§ About this task
Report every line of the listing below in which the string "grey" occurs.

§ Working data
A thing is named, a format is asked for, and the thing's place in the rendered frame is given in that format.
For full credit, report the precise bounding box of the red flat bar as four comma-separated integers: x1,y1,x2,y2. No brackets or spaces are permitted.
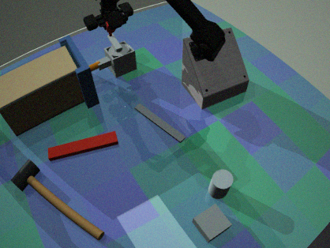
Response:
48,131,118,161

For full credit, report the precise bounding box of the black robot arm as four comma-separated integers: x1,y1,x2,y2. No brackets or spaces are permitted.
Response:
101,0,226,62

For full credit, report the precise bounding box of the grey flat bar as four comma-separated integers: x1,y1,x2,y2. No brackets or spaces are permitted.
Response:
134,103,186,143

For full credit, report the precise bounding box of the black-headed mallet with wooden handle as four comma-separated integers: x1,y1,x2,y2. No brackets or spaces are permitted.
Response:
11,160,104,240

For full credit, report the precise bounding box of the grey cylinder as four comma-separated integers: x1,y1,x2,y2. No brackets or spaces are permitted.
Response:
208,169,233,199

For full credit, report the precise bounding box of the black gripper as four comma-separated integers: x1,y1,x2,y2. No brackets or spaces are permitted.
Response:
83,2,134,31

---

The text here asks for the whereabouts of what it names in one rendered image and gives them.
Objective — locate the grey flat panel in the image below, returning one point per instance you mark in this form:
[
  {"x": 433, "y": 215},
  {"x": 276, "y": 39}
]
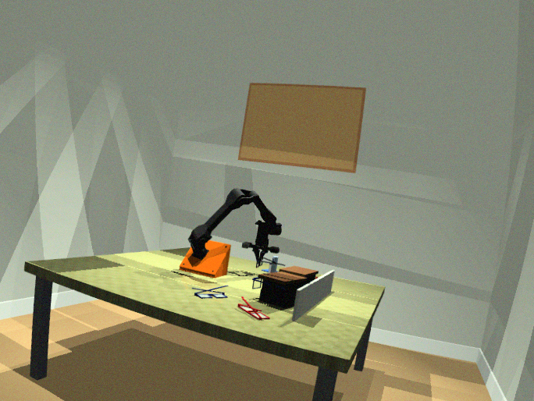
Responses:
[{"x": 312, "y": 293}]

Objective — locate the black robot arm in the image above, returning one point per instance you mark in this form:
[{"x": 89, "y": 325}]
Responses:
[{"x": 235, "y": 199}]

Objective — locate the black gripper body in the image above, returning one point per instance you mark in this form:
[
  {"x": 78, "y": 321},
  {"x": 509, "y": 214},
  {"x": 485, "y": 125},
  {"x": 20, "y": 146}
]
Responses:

§ Output of the task
For full credit, report the precise bounding box of the grey flat bar as four comma-separated integers: x1,y1,x2,y2. No brackets or spaces are permitted.
For full credit, report the precise bounding box of the grey cylinder as four comma-separated integers: x1,y1,x2,y2. No brackets or spaces are permitted.
Objective — locate the grey flat panel in the image below, returning one point per instance you mark in this form:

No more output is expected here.